(Given data):

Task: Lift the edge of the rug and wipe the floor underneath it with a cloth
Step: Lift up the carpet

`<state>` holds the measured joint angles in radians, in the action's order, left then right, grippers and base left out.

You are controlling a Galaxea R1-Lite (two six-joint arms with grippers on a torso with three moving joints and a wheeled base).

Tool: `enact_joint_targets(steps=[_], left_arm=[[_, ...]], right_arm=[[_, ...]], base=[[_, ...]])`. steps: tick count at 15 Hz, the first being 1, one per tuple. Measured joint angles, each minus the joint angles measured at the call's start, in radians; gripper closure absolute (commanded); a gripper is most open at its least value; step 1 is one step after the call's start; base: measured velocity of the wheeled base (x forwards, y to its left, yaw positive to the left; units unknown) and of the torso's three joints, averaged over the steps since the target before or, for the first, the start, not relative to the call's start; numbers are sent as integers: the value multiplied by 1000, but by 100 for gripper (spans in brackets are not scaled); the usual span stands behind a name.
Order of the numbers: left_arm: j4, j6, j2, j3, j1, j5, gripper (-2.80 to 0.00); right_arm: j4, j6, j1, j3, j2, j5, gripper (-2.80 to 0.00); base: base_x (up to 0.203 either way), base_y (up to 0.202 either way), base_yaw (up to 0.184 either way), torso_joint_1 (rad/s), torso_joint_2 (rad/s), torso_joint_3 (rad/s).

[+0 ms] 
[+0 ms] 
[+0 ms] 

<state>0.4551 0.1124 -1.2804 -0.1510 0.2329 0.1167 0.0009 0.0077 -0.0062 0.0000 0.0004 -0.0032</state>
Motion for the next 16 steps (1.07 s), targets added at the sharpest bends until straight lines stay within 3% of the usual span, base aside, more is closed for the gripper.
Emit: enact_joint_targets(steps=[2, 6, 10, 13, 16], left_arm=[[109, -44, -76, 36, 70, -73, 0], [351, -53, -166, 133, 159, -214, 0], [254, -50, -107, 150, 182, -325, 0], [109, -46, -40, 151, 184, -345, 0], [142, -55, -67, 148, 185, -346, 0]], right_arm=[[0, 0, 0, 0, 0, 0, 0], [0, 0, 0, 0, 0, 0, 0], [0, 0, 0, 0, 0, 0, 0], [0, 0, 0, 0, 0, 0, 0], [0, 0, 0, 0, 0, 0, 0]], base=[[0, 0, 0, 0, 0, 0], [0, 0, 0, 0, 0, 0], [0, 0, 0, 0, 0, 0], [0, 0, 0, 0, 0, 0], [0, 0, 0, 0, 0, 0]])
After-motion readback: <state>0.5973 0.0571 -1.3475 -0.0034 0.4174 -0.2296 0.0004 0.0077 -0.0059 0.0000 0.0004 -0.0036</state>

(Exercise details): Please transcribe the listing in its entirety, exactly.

(Response area):
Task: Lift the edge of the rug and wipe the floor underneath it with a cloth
Step: Lift up the carpet

`<state>` holds the measured joint angles in radians, in the action's order, left then right, grippers and base left out.

You are controlling a Galaxea R1-Lite (two six-joint arms with grippers on a torso with three moving joints and a wheeled base).

Tool: `enact_joint_targets(steps=[_], left_arm=[[_, ...]], right_arm=[[_, ...]], base=[[_, ...]])`. steps: tick count at 15 Hz, the first being 1, one per tuple. Measured joint angles, each minus the joint angles measured at the call's start, in radians; gripper closure absolute (commanded); a gripper is most open at its least value; step 1 is one step after the call's start; base: measured velocity of the wheeled base (x forwards, y to its left, yaw positive to the left; units unknown) and of the torso's three joints, averaged over the steps since the target before or, for the first, the start, not relative to the call's start; numbers are sent as integers: the value multiplied by 1000, but by 100 for gripper (spans in brackets are not scaled); the usual span stands behind a name.
Order of the numbers: left_arm: j4, j6, j2, j3, j1, j5, gripper (-2.80 to 0.00); right_arm: j4, j6, j1, j3, j2, j5, gripper (-2.80 to 0.00); base: base_x (up to 0.203 either way), base_y (up to 0.202 either way), base_yaw (up to 0.184 either way), torso_joint_1 (rad/s), torso_joint_2 (rad/s), torso_joint_3 (rad/s).

[+0 ms] 
[+0 ms] 
[+0 ms] 

<state>0.4551 0.1124 -1.2804 -0.1510 0.2329 0.1167 0.0009 0.0077 -0.0062 0.0000 0.0004 -0.0032</state>
Motion for the next 16 steps (1.07 s), targets added at the sharpest bends until straight lines stay within 3% of the usual span, base aside, more is closed for the gripper.
Emit: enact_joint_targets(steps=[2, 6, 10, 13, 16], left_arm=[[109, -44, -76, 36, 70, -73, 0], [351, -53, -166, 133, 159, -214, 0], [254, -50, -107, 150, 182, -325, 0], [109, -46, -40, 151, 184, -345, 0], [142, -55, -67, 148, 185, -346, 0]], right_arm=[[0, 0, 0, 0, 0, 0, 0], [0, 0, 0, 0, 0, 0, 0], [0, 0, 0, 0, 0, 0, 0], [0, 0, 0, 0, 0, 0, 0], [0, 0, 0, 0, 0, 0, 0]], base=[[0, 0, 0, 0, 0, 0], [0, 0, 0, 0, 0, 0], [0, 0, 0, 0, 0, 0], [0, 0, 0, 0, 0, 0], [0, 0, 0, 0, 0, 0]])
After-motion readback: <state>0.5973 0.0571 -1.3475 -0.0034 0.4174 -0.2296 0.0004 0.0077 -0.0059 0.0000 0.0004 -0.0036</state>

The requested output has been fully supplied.